START Input data

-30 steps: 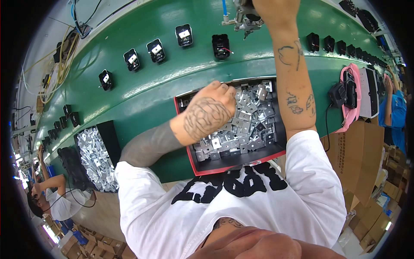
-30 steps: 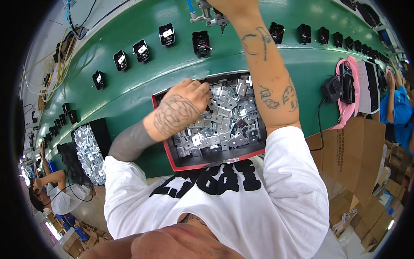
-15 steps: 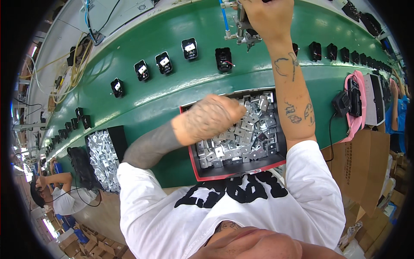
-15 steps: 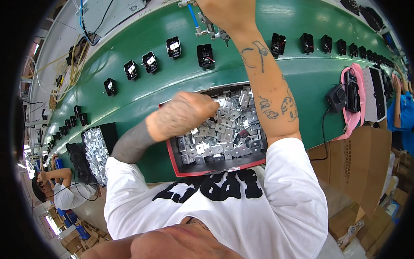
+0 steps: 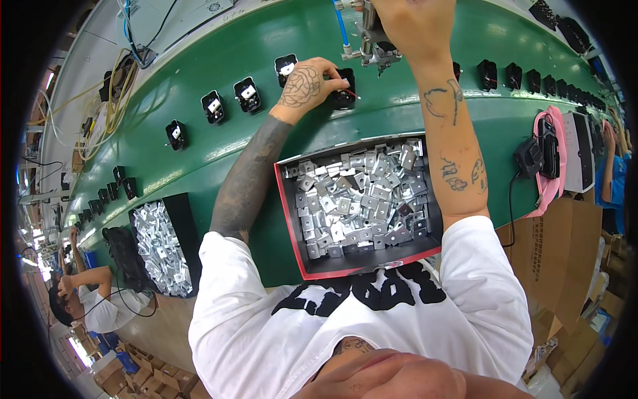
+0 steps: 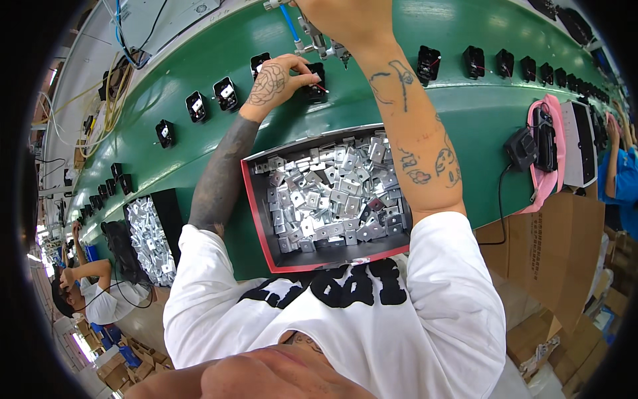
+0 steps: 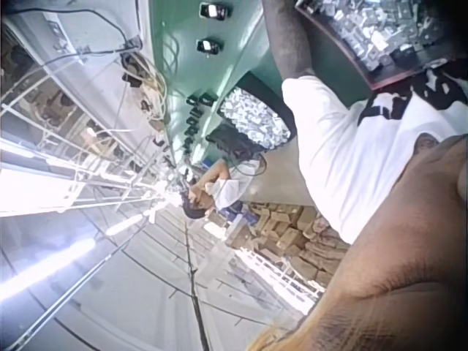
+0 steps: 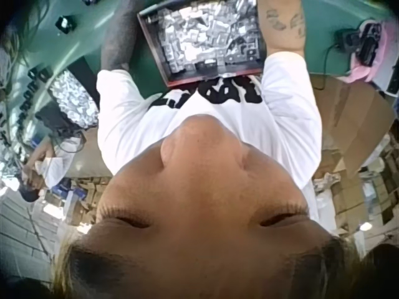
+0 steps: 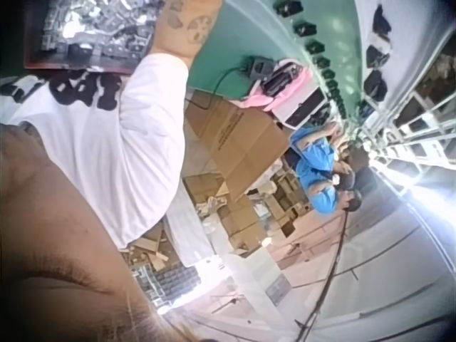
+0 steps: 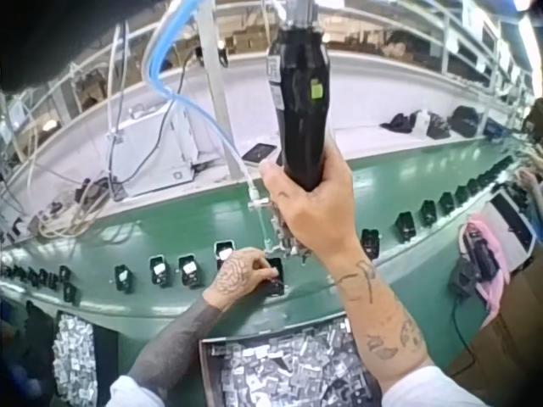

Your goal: Assembling electronic components into housings at a production line using an electric screwdriver.

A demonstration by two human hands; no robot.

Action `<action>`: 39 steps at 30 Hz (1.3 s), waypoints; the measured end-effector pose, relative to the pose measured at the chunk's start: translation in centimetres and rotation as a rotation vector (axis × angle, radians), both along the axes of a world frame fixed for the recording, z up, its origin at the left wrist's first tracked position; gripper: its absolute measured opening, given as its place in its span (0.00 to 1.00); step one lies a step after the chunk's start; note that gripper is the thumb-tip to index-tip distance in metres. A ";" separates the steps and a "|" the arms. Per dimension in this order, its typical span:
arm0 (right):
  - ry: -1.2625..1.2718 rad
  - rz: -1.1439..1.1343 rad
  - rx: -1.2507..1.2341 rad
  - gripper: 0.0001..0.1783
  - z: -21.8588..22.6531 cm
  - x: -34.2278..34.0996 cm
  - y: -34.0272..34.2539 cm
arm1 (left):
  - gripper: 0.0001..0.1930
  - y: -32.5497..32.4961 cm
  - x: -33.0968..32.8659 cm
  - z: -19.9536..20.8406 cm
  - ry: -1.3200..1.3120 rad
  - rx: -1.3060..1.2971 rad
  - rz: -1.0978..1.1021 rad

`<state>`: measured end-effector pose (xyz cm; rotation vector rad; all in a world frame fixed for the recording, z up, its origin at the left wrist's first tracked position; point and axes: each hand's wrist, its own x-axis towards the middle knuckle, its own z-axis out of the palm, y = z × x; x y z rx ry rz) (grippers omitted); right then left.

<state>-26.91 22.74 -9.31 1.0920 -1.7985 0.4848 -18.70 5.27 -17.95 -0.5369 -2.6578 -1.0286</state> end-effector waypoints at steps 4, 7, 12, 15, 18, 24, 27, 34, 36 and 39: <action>0.135 0.030 -0.073 0.09 0.6 0.6 0.1 | 0.11 -0.1 0.1 -0.1 -0.105 -0.005 0.040; 0.241 0.048 -0.129 0.09 1.7 1.4 0.5 | 0.12 -0.2 0.1 -0.2 -0.089 -0.035 0.064; 0.394 0.072 -0.204 0.09 4.6 3.6 1.6 | 0.11 -0.3 0.1 -0.8 0.085 -0.116 0.098; -0.064 0.126 -0.414 0.10 5.4 5.0 1.0 | 0.10 -0.4 0.3 -1.7 0.288 -0.157 0.098; -0.520 0.169 -0.607 0.11 6.4 6.6 0.2 | 0.09 -0.3 0.4 -1.3 0.296 -0.158 0.089; -0.640 0.244 -0.784 0.17 6.1 6.5 -0.6 | 0.06 0.8 0.0 0.5 -0.021 -0.048 0.113; -0.502 0.195 -0.759 0.21 5.9 6.4 -0.6 | 0.08 -0.3 0.2 0.7 0.015 -0.109 0.116; -0.565 0.260 -0.760 0.24 6.5 6.8 -1.1 | 0.13 -1.3 -1.3 -0.9 0.256 -0.113 0.065; -0.537 0.269 -0.795 0.25 6.2 6.9 -1.4 | 0.12 -1.6 -0.5 1.2 0.329 -0.106 0.036; -0.566 0.261 -0.848 0.26 6.4 6.8 0.0 | 0.08 -0.9 2.3 9.5 0.227 0.050 0.205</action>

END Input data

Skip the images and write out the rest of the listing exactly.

-30 steps: 
-30 steps: 
-15 steps: 
-15 steps: 
+0 steps: 
+0 steps: 
+0 steps: 
+0 steps: 
+0 steps: 
+0 steps: 

Your goal: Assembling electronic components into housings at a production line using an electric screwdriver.

A demonstration by two human hands; no robot.

Action `<action>`: 39 steps at 30 Hz (1.3 s), waypoints; the measured end-effector pose, relative to the pose measured at the chunk's start: translation in centimetres and rotation as a rotation vector (axis × angle, radians), both along the axes of a world frame fixed for the recording, z up, its origin at the left wrist's first tracked position; gripper: its absolute measured opening, given as its place in its span (0.00 to 1.00); step one lies a step after the chunk's start; note that gripper is the thumb-tip to index-tip distance in metres. A ";" separates the steps and a "|" the arms. Per dimension in this order, its typical span:
arm0 (right):
  - ry: -1.2625..1.2718 rad
  - rz: -1.1439..1.1343 rad
  - rx: -1.2507..1.2341 rad
  - gripper: 0.0001..0.1783
  - z: -21.8588..22.6531 cm
  - x: -34.2278..34.0996 cm
  - y: -34.0272..34.2539 cm
arm1 (left):
  - gripper: 0.0001..0.1930
  - y: -32.5497..32.4961 cm
  - x: -33.0968..32.8659 cm
  - z: -19.9536..20.8406 cm
  - ry: -1.3200..1.3120 rad
  - rx: -1.3060..1.2971 rad
  - rz: -1.0978..1.1021 rad

`<state>`: measured end-effector pose (xyz cm; rotation vector rad; all in a world frame fixed for the recording, z up, its origin at the left wrist's first tracked position; point and axes: each hand's wrist, its own x-axis towards the middle knuckle, its own z-axis out of the palm, y = z × x; x y z rx ry rz) (grippers omitted); right then left.

<state>-26.91 22.74 -9.31 1.0920 -1.7985 0.4848 -18.70 5.27 -17.95 -0.5369 -2.6578 -1.0286</state> end-effector waypoints at steps 4, 7, 12, 15, 18, 24, 27, 34, 36 and 39: <action>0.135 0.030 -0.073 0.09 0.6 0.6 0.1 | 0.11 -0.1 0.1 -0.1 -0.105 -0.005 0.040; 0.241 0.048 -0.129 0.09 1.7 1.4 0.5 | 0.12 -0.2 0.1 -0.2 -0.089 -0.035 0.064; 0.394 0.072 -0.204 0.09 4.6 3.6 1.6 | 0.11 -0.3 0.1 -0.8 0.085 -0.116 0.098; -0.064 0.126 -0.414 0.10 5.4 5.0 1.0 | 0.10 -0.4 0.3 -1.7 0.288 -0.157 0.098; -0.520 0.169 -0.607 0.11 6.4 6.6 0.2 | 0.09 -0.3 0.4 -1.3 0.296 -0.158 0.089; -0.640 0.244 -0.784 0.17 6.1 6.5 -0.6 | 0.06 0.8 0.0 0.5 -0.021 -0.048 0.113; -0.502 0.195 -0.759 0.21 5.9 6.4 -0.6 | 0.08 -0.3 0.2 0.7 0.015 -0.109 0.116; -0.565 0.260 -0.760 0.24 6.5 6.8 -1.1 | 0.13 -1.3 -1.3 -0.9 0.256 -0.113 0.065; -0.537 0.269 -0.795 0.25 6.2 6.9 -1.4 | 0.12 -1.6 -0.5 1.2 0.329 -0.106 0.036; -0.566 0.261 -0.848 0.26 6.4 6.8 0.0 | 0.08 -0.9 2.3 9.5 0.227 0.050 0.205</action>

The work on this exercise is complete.